This week we went on the Just Ducky duck bus tour of Pittsburgh. When the bus was in the water, kids were allowed to take turns sitting at the wheel. Amy wasn’t interested at all. Sarah took to it like a duck to water. Most of the kids just kept their hands pretty still on the wheel. Sarah was steering for real and I think she surprised the driver a bit because he chuckled as he straightened our course. Sarah didn’t want her turn to end, but handled that pretty well considering the volume of protest she can sometimes attain.

For ballet class, I spoke with the teacher before class started about staying a bit at the end to help Sarah transition. The teacher was very supportive of this idea. So, of course, there was no screaming or running away and Sarah didn’t even quite finish the class. She was still quite distracted at moments throughout class and didn’t want to do some of the activities. For the last activity that she didn’t want to do, I went in and said she could do the leaping over the pond or she could come sit outside of the room with me. She opted to come with me and enjoyed watching traffic. Ballet class helps me access such feelings of pride, frustration, despair, anger, and hopelessness. It is actually refreshing to notice that that used to be how I felt a lot of the time and now I hardly ever feel that whole packet of feelings.  I figure that this is like when I palpate a muscle and am glad to find sore spots so I know where to focus. This gives me good practice at affirming, reaffirming, and reaching again for loving Sarah regardless of her level of participation, and being happy and at ease regardless of her participation. The teacher is lovely and still seems happy to have us there so that is awesome and isn’t to be taken for granted. 

When I showed Sarah a word card that had “through” as part of the phrase that was new for the day, she said, “enough.” I am so thrilled that she seems to be learning some phonic rules even when we are focusing so strongly on sight word memorization and even if English is such a crazy language that “ough” has different sounds depending on the word. 

I still had many rough emotional moments throughout the week, but overall I felt like I was in an upswing. Part of this was due to a helpful suggestion from a friend following my last update. She suggested that I allow myself to feel the heartbreak. As soon as I stopped resisting that there could be heartbreak left within me, then it eased and I felt better. I so much wanted to be done with heartbreak that then I was keeping myself stuck feeling it instead of moving through it. 
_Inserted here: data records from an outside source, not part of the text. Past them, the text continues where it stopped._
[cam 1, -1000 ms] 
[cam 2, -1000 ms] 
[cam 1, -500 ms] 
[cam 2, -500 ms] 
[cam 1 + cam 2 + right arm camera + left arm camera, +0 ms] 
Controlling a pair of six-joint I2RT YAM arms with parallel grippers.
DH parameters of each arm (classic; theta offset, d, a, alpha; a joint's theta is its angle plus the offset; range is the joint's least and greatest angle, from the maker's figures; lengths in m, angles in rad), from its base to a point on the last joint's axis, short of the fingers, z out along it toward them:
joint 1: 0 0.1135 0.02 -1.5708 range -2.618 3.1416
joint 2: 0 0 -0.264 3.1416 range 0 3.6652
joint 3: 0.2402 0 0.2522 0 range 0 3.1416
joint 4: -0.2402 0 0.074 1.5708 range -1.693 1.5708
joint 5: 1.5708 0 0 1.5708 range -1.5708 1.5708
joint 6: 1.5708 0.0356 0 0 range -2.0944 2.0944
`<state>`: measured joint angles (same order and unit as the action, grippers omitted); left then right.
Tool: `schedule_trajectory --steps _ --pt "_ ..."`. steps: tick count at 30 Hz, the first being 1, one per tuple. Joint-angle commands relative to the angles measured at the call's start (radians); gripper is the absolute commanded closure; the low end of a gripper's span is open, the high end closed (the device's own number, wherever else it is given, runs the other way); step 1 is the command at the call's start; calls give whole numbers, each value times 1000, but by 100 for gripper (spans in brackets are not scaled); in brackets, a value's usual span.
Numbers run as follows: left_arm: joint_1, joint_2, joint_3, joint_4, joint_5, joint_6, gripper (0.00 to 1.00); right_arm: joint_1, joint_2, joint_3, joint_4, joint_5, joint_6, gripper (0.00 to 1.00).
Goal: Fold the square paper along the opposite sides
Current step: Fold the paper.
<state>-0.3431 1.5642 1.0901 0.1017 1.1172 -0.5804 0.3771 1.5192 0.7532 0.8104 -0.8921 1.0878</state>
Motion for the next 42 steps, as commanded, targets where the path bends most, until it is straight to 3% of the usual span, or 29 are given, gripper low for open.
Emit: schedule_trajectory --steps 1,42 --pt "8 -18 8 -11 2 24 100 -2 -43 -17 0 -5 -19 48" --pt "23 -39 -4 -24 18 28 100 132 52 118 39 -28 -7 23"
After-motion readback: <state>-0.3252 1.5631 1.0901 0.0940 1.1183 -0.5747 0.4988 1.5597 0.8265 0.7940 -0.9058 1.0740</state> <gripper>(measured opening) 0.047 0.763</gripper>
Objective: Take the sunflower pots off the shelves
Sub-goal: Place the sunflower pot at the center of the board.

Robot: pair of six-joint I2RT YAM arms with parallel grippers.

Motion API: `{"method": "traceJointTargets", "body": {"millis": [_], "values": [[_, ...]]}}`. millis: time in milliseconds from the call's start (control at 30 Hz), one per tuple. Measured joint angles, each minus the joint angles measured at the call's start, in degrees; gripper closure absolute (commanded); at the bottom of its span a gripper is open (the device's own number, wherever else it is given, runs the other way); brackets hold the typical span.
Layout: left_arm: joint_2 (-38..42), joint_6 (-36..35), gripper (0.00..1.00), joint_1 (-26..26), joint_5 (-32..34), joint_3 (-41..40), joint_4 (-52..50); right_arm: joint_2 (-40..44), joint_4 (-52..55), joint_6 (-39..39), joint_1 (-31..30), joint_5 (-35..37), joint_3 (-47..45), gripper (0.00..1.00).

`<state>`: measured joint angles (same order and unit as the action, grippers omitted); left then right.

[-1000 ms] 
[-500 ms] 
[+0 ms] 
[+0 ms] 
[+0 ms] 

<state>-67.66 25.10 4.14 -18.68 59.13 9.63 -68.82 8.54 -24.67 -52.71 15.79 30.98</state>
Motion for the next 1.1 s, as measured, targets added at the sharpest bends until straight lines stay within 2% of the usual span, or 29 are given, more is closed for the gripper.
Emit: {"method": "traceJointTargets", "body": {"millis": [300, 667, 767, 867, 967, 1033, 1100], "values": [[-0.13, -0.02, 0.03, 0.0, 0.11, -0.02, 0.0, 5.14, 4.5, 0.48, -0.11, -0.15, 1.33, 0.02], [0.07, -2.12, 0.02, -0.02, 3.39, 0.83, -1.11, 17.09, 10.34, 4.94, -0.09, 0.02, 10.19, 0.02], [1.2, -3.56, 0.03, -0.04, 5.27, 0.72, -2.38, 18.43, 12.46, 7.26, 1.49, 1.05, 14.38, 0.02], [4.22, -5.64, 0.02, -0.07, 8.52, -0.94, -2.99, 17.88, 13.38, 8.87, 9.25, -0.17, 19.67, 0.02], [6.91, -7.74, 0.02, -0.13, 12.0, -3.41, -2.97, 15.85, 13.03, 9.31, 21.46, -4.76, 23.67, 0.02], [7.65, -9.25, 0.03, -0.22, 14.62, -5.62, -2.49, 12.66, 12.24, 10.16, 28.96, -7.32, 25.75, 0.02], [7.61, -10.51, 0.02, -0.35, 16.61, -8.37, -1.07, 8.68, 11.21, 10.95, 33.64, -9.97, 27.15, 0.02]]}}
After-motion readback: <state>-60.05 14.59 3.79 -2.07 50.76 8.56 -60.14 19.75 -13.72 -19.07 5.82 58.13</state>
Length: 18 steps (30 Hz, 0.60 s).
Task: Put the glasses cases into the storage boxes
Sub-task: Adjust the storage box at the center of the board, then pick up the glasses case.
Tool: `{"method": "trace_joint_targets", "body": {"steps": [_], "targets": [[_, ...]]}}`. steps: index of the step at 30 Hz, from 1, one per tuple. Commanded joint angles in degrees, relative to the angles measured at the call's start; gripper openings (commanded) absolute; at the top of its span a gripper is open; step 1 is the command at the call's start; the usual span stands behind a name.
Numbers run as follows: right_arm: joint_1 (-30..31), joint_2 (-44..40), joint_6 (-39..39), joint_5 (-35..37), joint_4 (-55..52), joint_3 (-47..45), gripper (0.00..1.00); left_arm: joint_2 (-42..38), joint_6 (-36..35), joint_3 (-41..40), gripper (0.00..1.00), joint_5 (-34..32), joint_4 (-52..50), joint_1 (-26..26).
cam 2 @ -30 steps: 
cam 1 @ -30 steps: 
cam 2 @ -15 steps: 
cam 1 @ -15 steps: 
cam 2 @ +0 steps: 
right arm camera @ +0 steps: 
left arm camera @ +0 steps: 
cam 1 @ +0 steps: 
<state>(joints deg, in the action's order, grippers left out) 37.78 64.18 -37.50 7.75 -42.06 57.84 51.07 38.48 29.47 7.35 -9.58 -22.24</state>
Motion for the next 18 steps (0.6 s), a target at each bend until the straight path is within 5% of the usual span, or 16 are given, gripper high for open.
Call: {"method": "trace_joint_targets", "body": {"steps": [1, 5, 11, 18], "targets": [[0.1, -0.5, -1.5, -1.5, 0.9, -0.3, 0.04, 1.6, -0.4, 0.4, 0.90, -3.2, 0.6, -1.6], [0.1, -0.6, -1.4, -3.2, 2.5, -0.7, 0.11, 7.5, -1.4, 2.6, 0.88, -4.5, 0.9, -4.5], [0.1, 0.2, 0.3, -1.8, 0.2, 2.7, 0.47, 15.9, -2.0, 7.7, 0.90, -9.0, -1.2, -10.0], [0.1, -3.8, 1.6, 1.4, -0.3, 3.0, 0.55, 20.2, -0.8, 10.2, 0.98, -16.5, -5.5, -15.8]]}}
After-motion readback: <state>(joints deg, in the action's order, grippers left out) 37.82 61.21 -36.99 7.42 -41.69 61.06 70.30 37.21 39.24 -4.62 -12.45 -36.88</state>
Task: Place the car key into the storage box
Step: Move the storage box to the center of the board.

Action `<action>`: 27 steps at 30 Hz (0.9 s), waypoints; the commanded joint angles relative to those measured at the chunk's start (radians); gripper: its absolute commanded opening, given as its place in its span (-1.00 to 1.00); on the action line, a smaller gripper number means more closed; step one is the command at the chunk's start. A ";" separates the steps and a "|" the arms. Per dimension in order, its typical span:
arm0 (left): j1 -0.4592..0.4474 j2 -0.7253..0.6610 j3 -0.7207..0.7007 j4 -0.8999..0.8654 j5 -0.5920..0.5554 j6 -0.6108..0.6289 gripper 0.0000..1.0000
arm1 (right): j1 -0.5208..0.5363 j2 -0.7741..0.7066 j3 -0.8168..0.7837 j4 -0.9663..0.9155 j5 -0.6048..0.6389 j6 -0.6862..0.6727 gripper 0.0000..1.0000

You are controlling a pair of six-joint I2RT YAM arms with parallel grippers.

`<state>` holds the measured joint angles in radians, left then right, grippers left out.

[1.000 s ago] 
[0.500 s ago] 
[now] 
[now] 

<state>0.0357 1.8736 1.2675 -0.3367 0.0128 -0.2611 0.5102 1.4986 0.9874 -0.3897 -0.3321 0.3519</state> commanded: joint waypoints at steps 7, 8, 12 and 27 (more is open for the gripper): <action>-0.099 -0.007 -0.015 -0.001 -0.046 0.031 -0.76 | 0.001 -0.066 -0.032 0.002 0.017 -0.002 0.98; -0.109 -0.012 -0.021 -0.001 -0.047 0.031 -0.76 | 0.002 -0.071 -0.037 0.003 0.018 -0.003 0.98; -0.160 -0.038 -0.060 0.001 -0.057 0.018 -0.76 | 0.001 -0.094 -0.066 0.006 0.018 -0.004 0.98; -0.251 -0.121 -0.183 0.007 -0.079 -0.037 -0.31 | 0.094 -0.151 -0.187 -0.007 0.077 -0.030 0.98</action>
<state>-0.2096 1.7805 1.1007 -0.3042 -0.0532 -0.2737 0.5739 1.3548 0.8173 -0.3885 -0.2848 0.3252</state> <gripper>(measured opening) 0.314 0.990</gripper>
Yesterday I was having a bit of a struggly moment again and I experimented with telling myself in my head, “I’m doing a good job.” I was rather surprised by how good this felt to my being, as if I was a wilting plant receiving water. Sometimes I can feel silly saying such affirmations, but they can be so helpful in counteracting the silent shouting voice of criticism in my head. That inward shouting can be so constant that I don’t notice it is happening and I only notice I am feeling crappy, believing my doubts to be true instead of just mean things I am saying to myself. So, my goal for this week is to say nice things to myself, even if it just to remind myself occasionally that I am doing a good job. This is all subjective, but I have a sneaking suspicion that telling myself I am doing well will actually better help me attain my goals. Darn it all! :)

Sunday, July 12, 2015

July 12

Lately I have been feeling like a hypocrite. I have my team of amazing volunteers who come to my house to be loving and focused with Sarah, but I, myself, have been having a hard time feeling loving towards her. We have small nice moments, but my overall impression is of frustration, sternness, and yelling at each other. I know that we have these phases and that this too will shift, but I feel impatient for it to change and frustrated with myself for not being able to change things on my end sooner. I think sometimes it is not just Sarah’s whining and yelling that I am mad at. I think I am also mad at her for her condition. For her delay. For her challenges. So instead of feeling compassion when she has a hard time with transitions, I feel anger. 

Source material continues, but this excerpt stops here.